▸ TASK GOAL
Only the lines from the one with "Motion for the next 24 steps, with" to the end of the data below should be returned, each exactly as it stands.

▸ PROVIDED INFORMATION
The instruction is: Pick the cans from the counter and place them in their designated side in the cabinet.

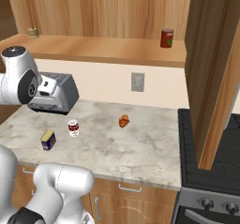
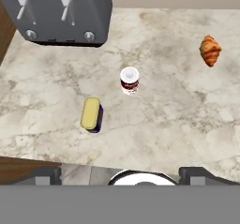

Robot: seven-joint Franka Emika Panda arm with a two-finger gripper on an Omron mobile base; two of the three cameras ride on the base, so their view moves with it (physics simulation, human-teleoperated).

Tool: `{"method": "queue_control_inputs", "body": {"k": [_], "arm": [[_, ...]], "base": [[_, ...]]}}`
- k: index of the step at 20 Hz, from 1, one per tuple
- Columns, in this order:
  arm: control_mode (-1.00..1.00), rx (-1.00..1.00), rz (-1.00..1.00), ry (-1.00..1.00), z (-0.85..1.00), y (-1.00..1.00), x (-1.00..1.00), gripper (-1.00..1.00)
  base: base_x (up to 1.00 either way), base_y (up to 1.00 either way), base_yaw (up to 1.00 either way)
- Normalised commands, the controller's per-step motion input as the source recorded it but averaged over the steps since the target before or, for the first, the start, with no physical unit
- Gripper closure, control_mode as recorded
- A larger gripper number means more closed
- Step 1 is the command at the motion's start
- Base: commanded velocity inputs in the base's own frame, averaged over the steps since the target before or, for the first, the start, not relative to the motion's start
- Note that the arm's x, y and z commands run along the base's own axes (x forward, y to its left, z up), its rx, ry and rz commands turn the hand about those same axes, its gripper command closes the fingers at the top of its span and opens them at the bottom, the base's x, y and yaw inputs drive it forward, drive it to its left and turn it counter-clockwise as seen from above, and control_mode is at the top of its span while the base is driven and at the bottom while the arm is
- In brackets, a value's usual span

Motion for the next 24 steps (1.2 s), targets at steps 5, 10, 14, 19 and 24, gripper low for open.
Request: {"method": "queue_control_inputs", "body": {"k": [5,10,14,19,24], "arm": [[-1.0,0.01,0.0,0.0,-0.04,0.21,-0.08,-1.0],[-1.0,0.01,0.0,0.0,-0.12,0.17,-0.02,-1.0],[-1.0,0.02,0.0,0.0,-0.19,0.18,0.0,-1.0],[-1.0,0.02,0.0,0.0,-0.18,0.18,0.0,-1.0],[-1.0,0.02,0.0,0.0,-0.13,0.16,0.0,-1.0]], "base": [[0.0,0.0,0.0],[0.0,0.0,0.0],[0.0,0.0,0.0],[0.0,0.0,0.0],[0.0,0.0,0.0]]}}
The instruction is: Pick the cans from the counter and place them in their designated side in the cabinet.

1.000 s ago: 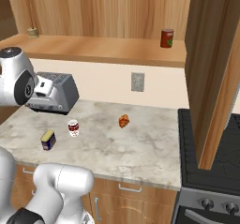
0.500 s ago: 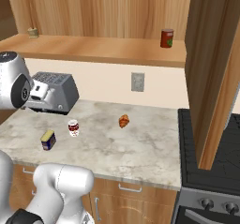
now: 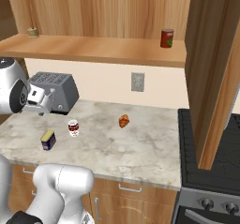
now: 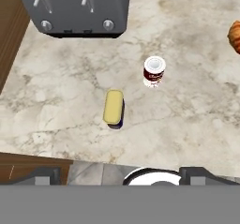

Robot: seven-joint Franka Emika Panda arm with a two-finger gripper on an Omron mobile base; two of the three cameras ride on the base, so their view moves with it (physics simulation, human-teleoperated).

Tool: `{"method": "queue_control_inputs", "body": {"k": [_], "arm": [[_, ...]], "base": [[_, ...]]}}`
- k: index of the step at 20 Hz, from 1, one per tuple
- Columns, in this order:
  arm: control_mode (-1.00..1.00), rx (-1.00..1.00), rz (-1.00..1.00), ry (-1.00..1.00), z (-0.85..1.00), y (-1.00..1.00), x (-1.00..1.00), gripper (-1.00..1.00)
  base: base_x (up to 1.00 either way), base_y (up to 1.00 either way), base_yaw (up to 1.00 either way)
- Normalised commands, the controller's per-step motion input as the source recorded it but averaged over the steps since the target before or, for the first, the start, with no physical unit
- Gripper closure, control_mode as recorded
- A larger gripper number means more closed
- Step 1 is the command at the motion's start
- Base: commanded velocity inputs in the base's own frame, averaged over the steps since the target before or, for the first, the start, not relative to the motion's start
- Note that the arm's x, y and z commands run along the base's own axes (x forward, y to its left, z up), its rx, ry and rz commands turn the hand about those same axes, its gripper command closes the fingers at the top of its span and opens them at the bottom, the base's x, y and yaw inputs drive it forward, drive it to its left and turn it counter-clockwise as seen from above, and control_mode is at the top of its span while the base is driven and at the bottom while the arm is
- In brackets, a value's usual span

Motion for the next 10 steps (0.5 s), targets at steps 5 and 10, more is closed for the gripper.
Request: {"method": "queue_control_inputs", "body": {"k": [5,10], "arm": [[-1.0,0.02,0.0,0.0,-0.1,0.15,0.0,-1.0],[-1.0,-0.01,0.0,0.0,-0.11,0.05,0.0,-1.0]], "base": [[0.0,0.0,0.0],[0.0,0.0,0.0]]}}
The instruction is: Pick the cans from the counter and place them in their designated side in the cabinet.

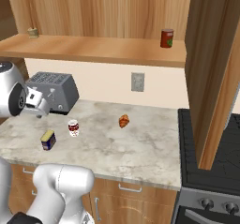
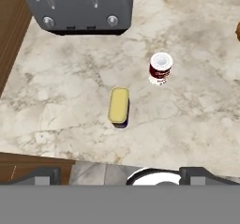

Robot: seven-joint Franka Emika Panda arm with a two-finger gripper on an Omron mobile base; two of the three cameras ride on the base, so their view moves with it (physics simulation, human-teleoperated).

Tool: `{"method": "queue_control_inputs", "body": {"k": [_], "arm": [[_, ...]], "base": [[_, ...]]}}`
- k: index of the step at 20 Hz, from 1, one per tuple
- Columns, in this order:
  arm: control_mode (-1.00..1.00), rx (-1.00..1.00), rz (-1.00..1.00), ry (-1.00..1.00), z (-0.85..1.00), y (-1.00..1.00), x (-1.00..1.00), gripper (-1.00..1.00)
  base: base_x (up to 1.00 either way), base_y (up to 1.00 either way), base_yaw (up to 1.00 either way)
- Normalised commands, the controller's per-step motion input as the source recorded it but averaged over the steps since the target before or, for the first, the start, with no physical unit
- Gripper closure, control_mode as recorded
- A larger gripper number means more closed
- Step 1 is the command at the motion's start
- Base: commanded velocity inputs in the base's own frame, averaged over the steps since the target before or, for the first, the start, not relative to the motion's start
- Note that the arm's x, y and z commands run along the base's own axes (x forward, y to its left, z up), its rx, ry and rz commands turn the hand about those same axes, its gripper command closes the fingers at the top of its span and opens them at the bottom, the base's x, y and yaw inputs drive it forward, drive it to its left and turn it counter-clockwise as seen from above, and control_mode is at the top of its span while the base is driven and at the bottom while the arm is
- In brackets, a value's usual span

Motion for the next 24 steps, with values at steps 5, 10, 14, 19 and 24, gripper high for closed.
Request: {"method": "queue_control_inputs", "body": {"k": [5,10,14,19,24], "arm": [[-1.0,-0.04,0.0,0.0,-0.05,0.0,0.0,-1.0],[-1.0,-0.01,0.0,0.0,-0.08,0.0,0.02,-1.0],[-1.0,0.0,0.0,0.02,-0.13,0.01,0.05,-1.0],[-1.0,0.0,0.01,0.01,-0.13,0.0,0.07,-1.0],[-1.0,0.0,0.01,0.01,-0.13,0.03,0.11,-1.0]], "base": [[0.0,0.0,0.0],[0.0,0.0,0.0],[0.0,0.0,0.0],[0.0,0.0,0.0],[0.0,0.0,0.0]]}}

▸ SOLUTION TO THE EXERCISE
Motion for the next 24 steps, with values at steps 5, 10, 14, 19 and 24, gripper high for closed.
Request: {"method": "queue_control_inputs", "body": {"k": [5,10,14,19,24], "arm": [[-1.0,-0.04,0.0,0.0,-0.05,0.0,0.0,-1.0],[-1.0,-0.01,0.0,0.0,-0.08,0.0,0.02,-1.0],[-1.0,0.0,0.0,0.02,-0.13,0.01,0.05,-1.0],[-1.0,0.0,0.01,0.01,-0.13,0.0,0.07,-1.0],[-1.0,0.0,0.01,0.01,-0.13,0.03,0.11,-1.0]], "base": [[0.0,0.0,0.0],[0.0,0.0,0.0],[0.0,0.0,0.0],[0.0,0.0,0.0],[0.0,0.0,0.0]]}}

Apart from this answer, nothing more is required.